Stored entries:
────────────────────────────────────────

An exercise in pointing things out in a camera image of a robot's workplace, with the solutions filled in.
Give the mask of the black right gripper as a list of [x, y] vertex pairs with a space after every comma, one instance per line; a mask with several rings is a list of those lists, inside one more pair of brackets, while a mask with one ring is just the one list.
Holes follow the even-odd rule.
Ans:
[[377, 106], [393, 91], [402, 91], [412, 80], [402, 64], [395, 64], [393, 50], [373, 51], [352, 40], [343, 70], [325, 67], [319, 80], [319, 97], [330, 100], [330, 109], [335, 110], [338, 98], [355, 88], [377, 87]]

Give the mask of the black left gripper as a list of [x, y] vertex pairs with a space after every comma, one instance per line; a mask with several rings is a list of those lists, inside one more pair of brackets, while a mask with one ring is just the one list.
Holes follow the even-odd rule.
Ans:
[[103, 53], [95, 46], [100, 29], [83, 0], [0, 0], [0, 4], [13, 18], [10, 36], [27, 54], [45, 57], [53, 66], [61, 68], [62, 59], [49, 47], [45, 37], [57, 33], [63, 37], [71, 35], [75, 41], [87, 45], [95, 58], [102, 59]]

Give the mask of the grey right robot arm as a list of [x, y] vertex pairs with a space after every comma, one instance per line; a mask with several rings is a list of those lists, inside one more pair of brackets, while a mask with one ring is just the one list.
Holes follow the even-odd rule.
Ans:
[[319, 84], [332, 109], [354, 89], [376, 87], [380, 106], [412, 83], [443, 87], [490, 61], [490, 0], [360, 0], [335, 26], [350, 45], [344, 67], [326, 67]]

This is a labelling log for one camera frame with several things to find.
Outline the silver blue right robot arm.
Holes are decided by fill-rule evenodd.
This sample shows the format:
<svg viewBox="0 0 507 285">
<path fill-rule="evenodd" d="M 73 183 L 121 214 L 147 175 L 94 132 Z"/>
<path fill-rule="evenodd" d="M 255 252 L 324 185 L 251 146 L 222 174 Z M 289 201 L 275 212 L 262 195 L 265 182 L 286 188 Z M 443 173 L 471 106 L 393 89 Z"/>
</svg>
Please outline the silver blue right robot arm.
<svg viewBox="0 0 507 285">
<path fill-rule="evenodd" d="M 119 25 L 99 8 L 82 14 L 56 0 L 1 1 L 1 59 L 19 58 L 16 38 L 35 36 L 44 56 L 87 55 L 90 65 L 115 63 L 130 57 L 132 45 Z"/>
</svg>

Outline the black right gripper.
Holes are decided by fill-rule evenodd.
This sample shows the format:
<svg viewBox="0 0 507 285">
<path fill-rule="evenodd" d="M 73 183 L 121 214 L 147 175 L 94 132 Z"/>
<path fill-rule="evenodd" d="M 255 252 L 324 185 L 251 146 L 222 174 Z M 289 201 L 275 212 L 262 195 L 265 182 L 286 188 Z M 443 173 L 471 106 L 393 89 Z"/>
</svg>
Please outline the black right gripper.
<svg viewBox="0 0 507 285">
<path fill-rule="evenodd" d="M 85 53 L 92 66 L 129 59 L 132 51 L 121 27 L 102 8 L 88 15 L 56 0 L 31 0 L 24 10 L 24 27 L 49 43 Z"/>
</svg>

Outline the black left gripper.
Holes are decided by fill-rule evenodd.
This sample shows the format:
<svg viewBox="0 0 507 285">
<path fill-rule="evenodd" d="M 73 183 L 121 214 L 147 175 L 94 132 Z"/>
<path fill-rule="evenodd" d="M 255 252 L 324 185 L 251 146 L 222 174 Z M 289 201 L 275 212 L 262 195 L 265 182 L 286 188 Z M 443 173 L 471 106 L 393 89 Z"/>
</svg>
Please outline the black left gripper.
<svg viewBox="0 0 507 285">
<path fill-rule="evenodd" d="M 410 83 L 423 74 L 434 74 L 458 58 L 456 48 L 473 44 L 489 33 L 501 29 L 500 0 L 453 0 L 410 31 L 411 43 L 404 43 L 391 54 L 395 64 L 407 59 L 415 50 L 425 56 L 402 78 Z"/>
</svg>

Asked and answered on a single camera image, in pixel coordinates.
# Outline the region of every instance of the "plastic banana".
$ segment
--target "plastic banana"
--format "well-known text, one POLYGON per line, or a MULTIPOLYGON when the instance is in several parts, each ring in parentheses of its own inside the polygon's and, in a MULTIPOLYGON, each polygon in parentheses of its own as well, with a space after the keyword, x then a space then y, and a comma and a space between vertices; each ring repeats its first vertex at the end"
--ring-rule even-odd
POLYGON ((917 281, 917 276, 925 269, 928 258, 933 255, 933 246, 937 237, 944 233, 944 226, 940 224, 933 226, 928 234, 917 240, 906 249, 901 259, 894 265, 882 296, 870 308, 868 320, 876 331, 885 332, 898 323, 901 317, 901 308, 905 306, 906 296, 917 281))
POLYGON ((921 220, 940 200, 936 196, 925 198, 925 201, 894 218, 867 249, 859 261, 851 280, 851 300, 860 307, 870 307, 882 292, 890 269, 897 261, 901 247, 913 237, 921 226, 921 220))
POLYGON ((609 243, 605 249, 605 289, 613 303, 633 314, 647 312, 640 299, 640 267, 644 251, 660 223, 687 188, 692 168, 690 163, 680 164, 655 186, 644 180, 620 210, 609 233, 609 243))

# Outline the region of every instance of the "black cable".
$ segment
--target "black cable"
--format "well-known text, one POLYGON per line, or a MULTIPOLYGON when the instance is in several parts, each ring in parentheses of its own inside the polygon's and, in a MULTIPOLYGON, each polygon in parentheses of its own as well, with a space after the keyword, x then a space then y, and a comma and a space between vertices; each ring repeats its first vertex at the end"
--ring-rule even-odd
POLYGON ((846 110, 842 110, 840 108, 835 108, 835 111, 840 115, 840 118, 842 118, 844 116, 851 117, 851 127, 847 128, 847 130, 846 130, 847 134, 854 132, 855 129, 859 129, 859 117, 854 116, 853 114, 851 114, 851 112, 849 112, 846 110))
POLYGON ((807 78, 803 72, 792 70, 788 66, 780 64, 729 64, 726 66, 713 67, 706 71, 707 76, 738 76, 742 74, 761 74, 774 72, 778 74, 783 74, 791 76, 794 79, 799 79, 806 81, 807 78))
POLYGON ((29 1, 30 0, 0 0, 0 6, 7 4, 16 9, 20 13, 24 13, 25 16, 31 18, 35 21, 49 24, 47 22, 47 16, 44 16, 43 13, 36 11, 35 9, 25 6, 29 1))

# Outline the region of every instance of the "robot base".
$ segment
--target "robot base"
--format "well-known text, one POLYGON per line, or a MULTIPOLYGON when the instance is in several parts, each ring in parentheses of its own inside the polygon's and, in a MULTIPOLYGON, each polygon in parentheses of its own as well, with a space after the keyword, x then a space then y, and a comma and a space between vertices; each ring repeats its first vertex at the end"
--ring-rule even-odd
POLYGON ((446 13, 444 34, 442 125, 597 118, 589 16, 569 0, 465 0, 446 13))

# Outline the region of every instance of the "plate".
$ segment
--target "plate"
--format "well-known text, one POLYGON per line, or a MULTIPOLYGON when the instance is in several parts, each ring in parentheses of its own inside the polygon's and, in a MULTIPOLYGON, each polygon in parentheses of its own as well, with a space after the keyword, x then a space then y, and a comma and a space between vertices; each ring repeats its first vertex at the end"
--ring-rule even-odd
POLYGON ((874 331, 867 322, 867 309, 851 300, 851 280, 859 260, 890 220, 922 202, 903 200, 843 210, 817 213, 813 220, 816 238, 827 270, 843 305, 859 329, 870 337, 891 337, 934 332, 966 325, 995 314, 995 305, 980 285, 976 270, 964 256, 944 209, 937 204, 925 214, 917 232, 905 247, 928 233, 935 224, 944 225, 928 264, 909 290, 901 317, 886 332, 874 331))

────────────────────────────────────────

## Exercise
Output the records above in full, with nothing altered.

## Response
An exercise in pointing things out in a camera image of a robot's workplace, with the solutions filled in.
Give the mask of the black right gripper as a list of [x, y] vertex pairs with a space after every comma, one instance per line; a mask with several rings is a list of those lists, inside one more pair of brackets, while a mask with one ring is just the one list.
Holes follow the even-odd rule.
Ans:
[[377, 106], [393, 91], [402, 91], [412, 80], [402, 64], [395, 64], [393, 50], [373, 51], [352, 40], [343, 70], [325, 67], [319, 80], [319, 97], [330, 100], [330, 109], [335, 110], [338, 98], [355, 88], [377, 87]]

Give the mask of the black left gripper as a list of [x, y] vertex pairs with a space after every comma, one instance per line; a mask with several rings is a list of those lists, inside one more pair of brackets, while a mask with one ring is just the one list.
Holes follow the even-odd rule.
Ans:
[[103, 53], [95, 46], [100, 29], [83, 0], [0, 0], [0, 4], [13, 18], [10, 36], [27, 54], [45, 57], [53, 66], [61, 68], [62, 59], [49, 47], [45, 37], [57, 33], [63, 37], [71, 35], [75, 41], [87, 45], [95, 58], [102, 59]]

Give the mask of the grey right robot arm as a list of [x, y] vertex pairs with a space after every comma, one instance per line; a mask with several rings is a list of those lists, inside one more pair of brackets, while a mask with one ring is just the one list.
Holes follow the even-odd rule.
Ans:
[[319, 84], [332, 109], [354, 89], [376, 87], [380, 106], [412, 83], [443, 87], [490, 61], [490, 0], [360, 0], [335, 26], [350, 45], [344, 67], [326, 67]]

This is a labelling log for one camera frame with several things to find.
Outline the silver blue right robot arm.
Holes are decided by fill-rule evenodd.
This sample shows the format:
<svg viewBox="0 0 507 285">
<path fill-rule="evenodd" d="M 73 183 L 121 214 L 147 175 L 94 132 Z"/>
<path fill-rule="evenodd" d="M 255 252 L 324 185 L 251 146 L 222 174 Z M 289 201 L 275 212 L 262 195 L 265 182 L 286 188 Z M 443 173 L 471 106 L 393 89 Z"/>
</svg>
Please outline the silver blue right robot arm.
<svg viewBox="0 0 507 285">
<path fill-rule="evenodd" d="M 119 25 L 99 8 L 82 14 L 56 0 L 1 1 L 1 59 L 19 58 L 16 38 L 35 36 L 44 56 L 87 55 L 90 65 L 115 63 L 130 57 L 132 45 Z"/>
</svg>

Outline the black right gripper.
Holes are decided by fill-rule evenodd.
This sample shows the format:
<svg viewBox="0 0 507 285">
<path fill-rule="evenodd" d="M 73 183 L 121 214 L 147 175 L 94 132 Z"/>
<path fill-rule="evenodd" d="M 255 252 L 324 185 L 251 146 L 222 174 Z M 289 201 L 275 212 L 262 195 L 265 182 L 286 188 Z M 443 173 L 471 106 L 393 89 Z"/>
</svg>
Please outline the black right gripper.
<svg viewBox="0 0 507 285">
<path fill-rule="evenodd" d="M 85 53 L 92 66 L 129 59 L 132 51 L 121 27 L 102 8 L 88 15 L 56 0 L 31 0 L 24 10 L 24 27 L 49 43 Z"/>
</svg>

Outline the black left gripper.
Holes are decided by fill-rule evenodd.
This sample shows the format:
<svg viewBox="0 0 507 285">
<path fill-rule="evenodd" d="M 73 183 L 121 214 L 147 175 L 94 132 Z"/>
<path fill-rule="evenodd" d="M 255 252 L 324 185 L 251 146 L 222 174 Z M 289 201 L 275 212 L 262 195 L 265 182 L 286 188 Z M 443 173 L 471 106 L 393 89 Z"/>
</svg>
Please outline the black left gripper.
<svg viewBox="0 0 507 285">
<path fill-rule="evenodd" d="M 410 83 L 423 74 L 434 74 L 458 58 L 456 48 L 473 44 L 489 33 L 501 29 L 500 0 L 453 0 L 410 31 L 411 43 L 404 43 L 391 54 L 395 64 L 407 59 L 415 50 L 425 56 L 402 78 Z"/>
</svg>

Asked and answered on a single camera image, in pixel coordinates.
# Outline the region of every instance of the "plastic banana".
$ segment
--target "plastic banana"
--format "well-known text, one POLYGON per line, or a MULTIPOLYGON when the instance is in several parts, each ring in parentheses of its own inside the polygon's and, in a MULTIPOLYGON, each polygon in parentheses of its own as well, with a space after the keyword, x then a space then y, and a comma and a space between vertices; each ring repeats its first vertex at the end"
--ring-rule even-odd
POLYGON ((917 281, 917 276, 925 269, 928 258, 933 255, 933 246, 937 237, 944 233, 944 226, 940 224, 933 226, 928 234, 917 240, 906 249, 901 259, 894 265, 882 296, 870 308, 868 320, 876 331, 885 332, 898 323, 901 317, 901 308, 905 306, 906 296, 917 281))
POLYGON ((921 220, 940 200, 936 196, 925 198, 925 201, 894 218, 867 249, 859 261, 851 280, 851 300, 860 307, 870 307, 882 292, 890 269, 897 261, 901 247, 913 237, 921 226, 921 220))
POLYGON ((609 243, 605 249, 605 289, 613 303, 633 314, 647 312, 640 299, 640 267, 644 251, 660 223, 687 188, 692 168, 690 163, 680 164, 655 186, 644 180, 620 210, 609 233, 609 243))

# Outline the region of every instance of the "black cable".
$ segment
--target "black cable"
--format "well-known text, one POLYGON per line, or a MULTIPOLYGON when the instance is in several parts, each ring in parentheses of its own inside the polygon's and, in a MULTIPOLYGON, each polygon in parentheses of its own as well, with a space after the keyword, x then a space then y, and a comma and a space between vertices; each ring repeats its first vertex at the end"
--ring-rule even-odd
POLYGON ((846 110, 842 110, 840 108, 835 108, 835 111, 840 115, 840 118, 842 118, 844 116, 851 117, 851 127, 847 128, 847 130, 846 130, 847 134, 854 132, 855 129, 859 129, 859 117, 854 116, 853 114, 851 114, 851 112, 849 112, 846 110))
POLYGON ((807 78, 803 72, 792 70, 788 66, 780 64, 729 64, 726 66, 713 67, 706 71, 707 76, 738 76, 742 74, 761 74, 774 72, 778 74, 783 74, 791 76, 794 79, 799 79, 806 81, 807 78))
POLYGON ((29 1, 30 0, 0 0, 0 6, 7 4, 16 9, 20 13, 24 13, 25 16, 31 18, 35 21, 49 24, 47 22, 47 16, 44 16, 43 13, 36 11, 35 9, 25 6, 29 1))

# Outline the region of every instance of the "robot base".
$ segment
--target "robot base"
--format "well-known text, one POLYGON per line, or a MULTIPOLYGON when the instance is in several parts, each ring in parentheses of its own inside the polygon's and, in a MULTIPOLYGON, each polygon in parentheses of its own as well, with a space after the keyword, x then a space then y, and a comma and a space between vertices; each ring repeats its first vertex at the end"
--ring-rule even-odd
POLYGON ((446 13, 444 34, 442 125, 597 118, 589 16, 569 0, 465 0, 446 13))

# Outline the region of every instance of the "plate".
$ segment
--target "plate"
--format "well-known text, one POLYGON per line, or a MULTIPOLYGON when the instance is in several parts, each ring in parentheses of its own inside the polygon's and, in a MULTIPOLYGON, each polygon in parentheses of its own as well, with a space after the keyword, x then a space then y, and a comma and a space between vertices; each ring repeats its first vertex at the end"
--ring-rule even-odd
POLYGON ((874 331, 867 322, 867 309, 851 300, 851 280, 859 260, 890 220, 922 202, 903 200, 843 210, 817 213, 813 220, 816 238, 827 270, 843 305, 859 329, 870 337, 891 337, 934 332, 966 325, 995 314, 995 305, 980 285, 976 270, 964 256, 944 209, 937 204, 925 214, 917 232, 905 247, 928 233, 935 224, 944 225, 928 264, 909 290, 901 317, 886 332, 874 331))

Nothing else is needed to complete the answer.